Neither one of them thinks much of it:
The work began five years into Obama’s directorship, when the Foundation had experience in turning its millions into anti-gun “grassroots” organizations, but none at converting cash into legal scholarship.
The plan’s objective was bold: the judicial obliteration of the Second Amendment.
Joyce’s directors found a vulnerable point. When judges cannot rely upon past decisions, they sometimes turn to law review articles. Law reviews are impartial and famed for meticulous cite-checking. They are also produced on a shoestring. Authors of articles receive no compensation; editors are law students who work for a tiny stipend. …
The Joyce directorate’s plan almost succeeded. The individual rights view won out in the Heller Supreme Court appeal, but only by 5-4. The four dissenters were persuaded in part by Joyce-funded writings, down to relying on an article which misled them on critical historical documents.
Having lost that fight, Obama now claims he always held the individual rights view of the Second Amendment, and that he “respects the constitutional rights of Americans to bear arms.” But as a Joyce director, Obama was involved in a wealthy foundation’s attempt to manipulate the Supreme Court, buy legal scholarship, and obliterate the individual right to arms.
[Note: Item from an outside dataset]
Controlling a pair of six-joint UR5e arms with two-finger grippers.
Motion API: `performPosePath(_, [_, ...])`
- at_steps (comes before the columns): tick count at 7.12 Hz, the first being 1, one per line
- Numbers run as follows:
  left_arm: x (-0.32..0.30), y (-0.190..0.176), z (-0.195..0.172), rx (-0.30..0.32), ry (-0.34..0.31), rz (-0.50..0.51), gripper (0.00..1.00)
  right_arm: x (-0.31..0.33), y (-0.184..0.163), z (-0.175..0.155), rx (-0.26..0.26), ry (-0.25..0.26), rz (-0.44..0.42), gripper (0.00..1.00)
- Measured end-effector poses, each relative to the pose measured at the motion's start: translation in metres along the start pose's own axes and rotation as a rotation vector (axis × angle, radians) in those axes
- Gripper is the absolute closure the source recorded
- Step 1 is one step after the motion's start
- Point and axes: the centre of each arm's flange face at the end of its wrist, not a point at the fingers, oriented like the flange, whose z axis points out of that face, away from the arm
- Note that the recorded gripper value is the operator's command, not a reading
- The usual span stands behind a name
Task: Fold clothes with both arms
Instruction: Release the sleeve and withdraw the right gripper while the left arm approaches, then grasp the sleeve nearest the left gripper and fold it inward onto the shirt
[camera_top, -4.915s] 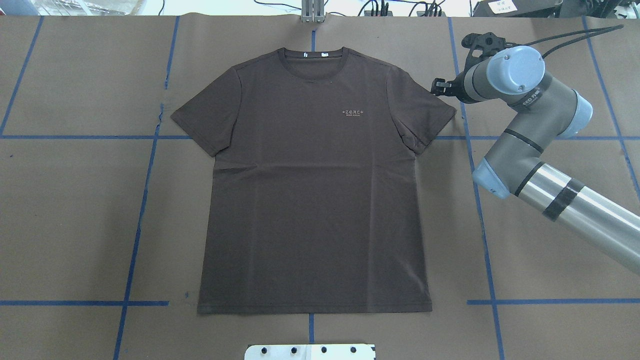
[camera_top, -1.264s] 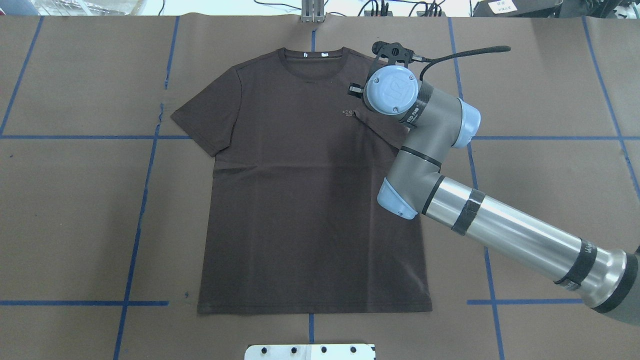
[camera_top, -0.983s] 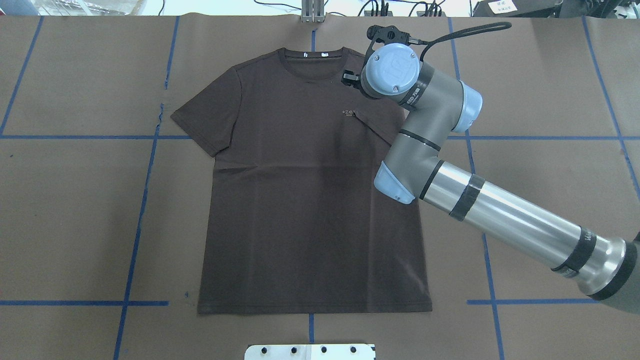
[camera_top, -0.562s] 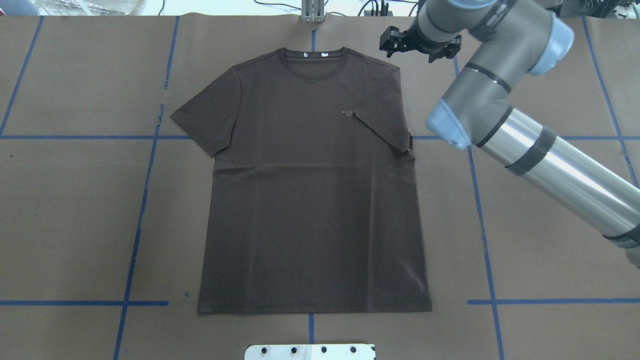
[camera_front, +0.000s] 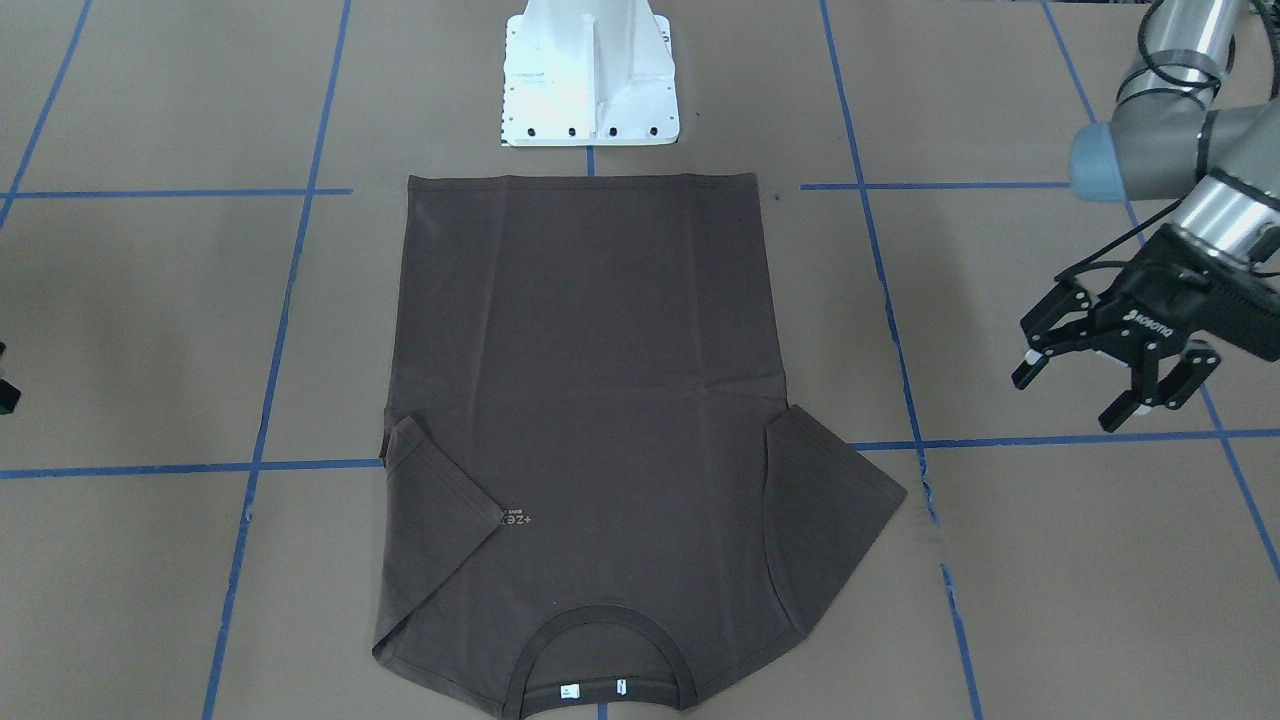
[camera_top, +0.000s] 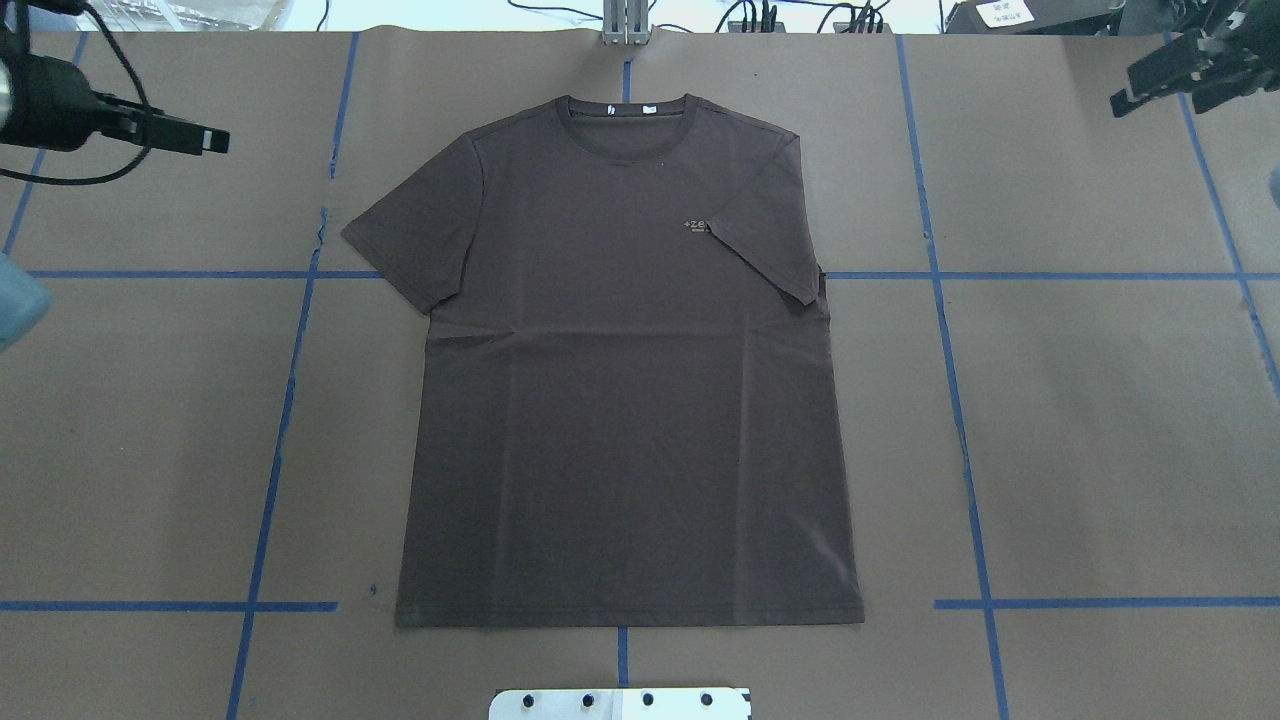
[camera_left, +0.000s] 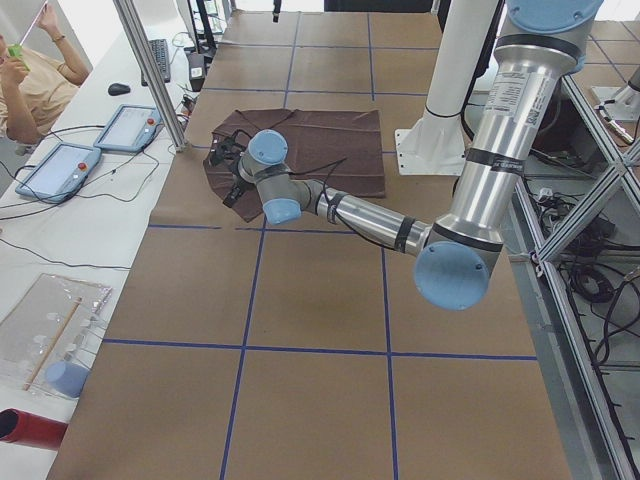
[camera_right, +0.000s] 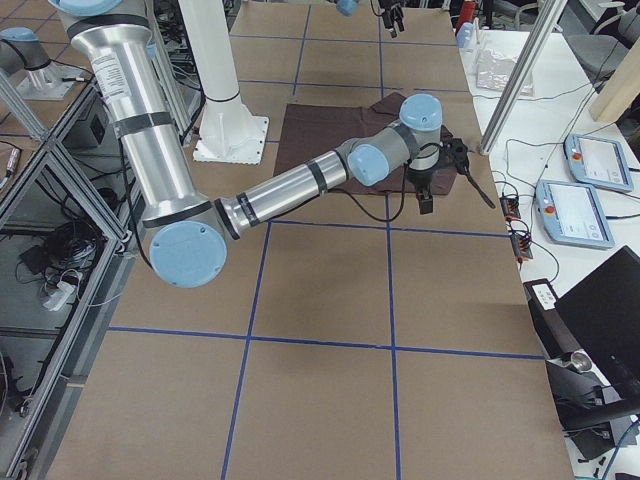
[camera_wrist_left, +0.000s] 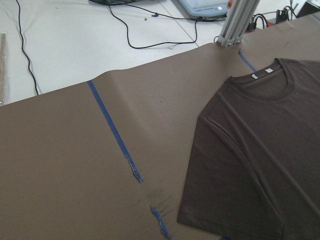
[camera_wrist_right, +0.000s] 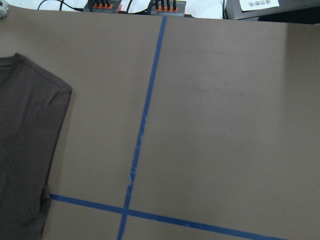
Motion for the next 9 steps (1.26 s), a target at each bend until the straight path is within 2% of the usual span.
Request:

This has been noted before, but think carefully: he took part in acting to provide false information to judges to influence their decisions. Specifically to trash one of the basic Amendments to the Constitution. And it partially worked; four justices based their decision on deliberately-faked information, and a lot of people are still using their arguments, based on falsity, to try to trash the 2nd, in part if not in whole.
And his nominee to the Court?
2 comments:
I've bloviated in the past about New Yorkers and their majority anti-gun psychosis. Sotomayor is a Metro New Yorker and as such is almost certainly a hoplophobe. Thus, her rulings of the past, as well as in the future will continue an anti-civil rights agenda. In this I have no doubt.
Well, a reading of the preamble to the Bill of Rights makes it pretty obvious that they originally were intended to apply only to the federal government. Heck, even reading the actual amendments where they often include such statements as "Congress shall make no law..." makes it even clearer that they were limitations placed on the federal government, not states.
Then that pesky 14th Amendment came along, which should have prevented any non-federal gun control laws.
Of course, it could be argued that since the Constitution listed some specific rights that states never actually had the authority to impose restrictions on those rights anyway.